Films of Black Struggle

Description

This month CBFS turns to the visual medium of film to explore two new documentaries on the Black and Latinx liberation struggles. Tayo Giwa and Cynthia Gordy Giwa will join us to discuss their film “The Sun Rises in the East,” which explores the history and legacy of The East, a Pan-African cultural organization whose impact on the culture of Bedford-Stuyvesant, Brooklyn is still being felt. Emma Francis-Snyder will discuss the health activism of the Young Lords in the South Bronx and her documentary “Takeover: How We Occupied a Hospital and Changed Public Health Care.” Join historian hosts Jeanne Theoharis and Robyn Spencer for conversation and film clips.

Speakers

  • Cynthia Gordy Giwa

    Filmaker

    Cynthia Gordy Giwa is a marketing executive and former journalist who has written extensively about issues at the intersection of race, culture and policy. She is co-executive producer of the documentary, The Sun Rises in the East.

  • Tayo Giwa

    Filmaker

    Tayo Giwa is a media and technology lawyer and photographer.
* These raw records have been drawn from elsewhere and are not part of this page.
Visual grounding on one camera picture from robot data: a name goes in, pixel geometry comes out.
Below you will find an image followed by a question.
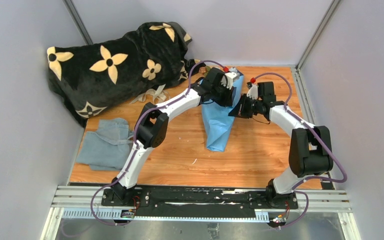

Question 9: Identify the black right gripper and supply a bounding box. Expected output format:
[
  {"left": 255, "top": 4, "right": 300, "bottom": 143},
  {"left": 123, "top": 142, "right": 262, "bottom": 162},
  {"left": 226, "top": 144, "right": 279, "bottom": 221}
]
[{"left": 229, "top": 93, "right": 264, "bottom": 119}]

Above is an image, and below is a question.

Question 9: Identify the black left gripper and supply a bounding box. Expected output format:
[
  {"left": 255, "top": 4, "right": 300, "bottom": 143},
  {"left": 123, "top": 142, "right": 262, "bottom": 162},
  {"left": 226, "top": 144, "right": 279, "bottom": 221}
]
[{"left": 211, "top": 82, "right": 235, "bottom": 109}]

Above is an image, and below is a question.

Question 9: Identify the orange fake flower stem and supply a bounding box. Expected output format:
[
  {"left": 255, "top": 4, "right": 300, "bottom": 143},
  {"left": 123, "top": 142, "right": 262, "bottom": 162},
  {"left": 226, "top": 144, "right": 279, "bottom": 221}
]
[{"left": 199, "top": 66, "right": 211, "bottom": 76}]

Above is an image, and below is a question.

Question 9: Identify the blue wrapping paper sheet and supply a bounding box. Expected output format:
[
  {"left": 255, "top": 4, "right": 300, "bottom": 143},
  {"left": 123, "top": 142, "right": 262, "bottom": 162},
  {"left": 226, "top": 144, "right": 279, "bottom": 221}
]
[{"left": 201, "top": 67, "right": 244, "bottom": 152}]

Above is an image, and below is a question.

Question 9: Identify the beige ribbon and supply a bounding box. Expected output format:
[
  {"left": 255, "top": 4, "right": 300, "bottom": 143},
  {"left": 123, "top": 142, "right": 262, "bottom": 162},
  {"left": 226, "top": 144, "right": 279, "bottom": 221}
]
[{"left": 130, "top": 84, "right": 170, "bottom": 104}]

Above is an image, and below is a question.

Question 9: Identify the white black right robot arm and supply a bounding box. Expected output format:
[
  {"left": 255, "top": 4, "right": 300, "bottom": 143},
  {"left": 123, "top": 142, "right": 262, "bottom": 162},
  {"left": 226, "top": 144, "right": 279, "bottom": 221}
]
[{"left": 229, "top": 81, "right": 334, "bottom": 209}]

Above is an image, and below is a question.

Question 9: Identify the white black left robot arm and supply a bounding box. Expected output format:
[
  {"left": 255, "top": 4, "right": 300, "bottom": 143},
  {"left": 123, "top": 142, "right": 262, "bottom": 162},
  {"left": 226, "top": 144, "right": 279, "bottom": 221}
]
[{"left": 110, "top": 67, "right": 240, "bottom": 207}]

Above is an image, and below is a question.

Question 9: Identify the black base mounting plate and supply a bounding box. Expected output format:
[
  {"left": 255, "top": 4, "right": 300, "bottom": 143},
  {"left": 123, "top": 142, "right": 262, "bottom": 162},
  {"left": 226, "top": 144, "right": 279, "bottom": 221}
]
[{"left": 101, "top": 185, "right": 298, "bottom": 219}]

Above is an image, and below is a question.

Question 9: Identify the light blue denim cloth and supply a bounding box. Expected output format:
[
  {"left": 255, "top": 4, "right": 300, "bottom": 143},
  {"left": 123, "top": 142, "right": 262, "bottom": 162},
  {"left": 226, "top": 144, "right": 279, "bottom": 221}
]
[{"left": 76, "top": 118, "right": 133, "bottom": 171}]

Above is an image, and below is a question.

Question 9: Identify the black floral blanket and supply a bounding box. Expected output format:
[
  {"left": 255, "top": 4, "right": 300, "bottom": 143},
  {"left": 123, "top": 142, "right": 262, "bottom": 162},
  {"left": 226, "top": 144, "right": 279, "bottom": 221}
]
[{"left": 46, "top": 21, "right": 205, "bottom": 127}]

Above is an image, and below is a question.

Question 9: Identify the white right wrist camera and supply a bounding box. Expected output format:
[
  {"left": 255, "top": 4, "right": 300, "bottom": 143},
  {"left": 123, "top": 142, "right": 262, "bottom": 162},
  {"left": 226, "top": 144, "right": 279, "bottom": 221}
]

He lives in Bedford-Stuyvesant and is the director of the documentary, The Sun Rises in the East.

  • Emma Francis Snyder

    Filmaker

    Emma Francis-Snyder is a New York-based activist and documentary filmmaker. She is a 2020 Ford Foundation: Just Films grantee. In 2008, as an undergraduate, after seeing Spike Lee’s When The Levees Broke, Francis-Snyder dropped out of college, and moved to Katrina ravaged New Orleans to rebuild houses. In 2012 she returned to New York and joined the fight against the privatization of public education while attending Brooklyn College. It was there that she began filming - feeling the need to document what she was seeing and doing - bearing witness to moments and acts of courage that would otherwise be lost to history.

    With her debut film Takeover! Francis-Snyder was invited to pitch at the 2020 Big Sky Documentary Film Festival and the 2019 Reykjavik International Film Festival Talent Lab. She is a 2017 Union Docs Summer Fellow and the winner of the 2017 Brooklyn Film Festival Exchange pitch. In 2019 she was the Line Producer for a three part series celebrating the 50th anniversary of the Stonewall Riots which premiered on Mashable. She is the co-producer on the 2016 Straight/Curve and the associate producer for Yoruba Richen’s award-winning I Rise series.

    In 2015 she graduated from the CUNY Baccalaureate Program with the self designed major, “Social Documentation.” Using film she has explored social issues in a creative and critical manner. In 2012 she was awarded the Rosen Fellowship which allowed her and co-director Sara Beth Curtis to document the student movement in Santiago, Chile, creating the documentary Greve To En Toma.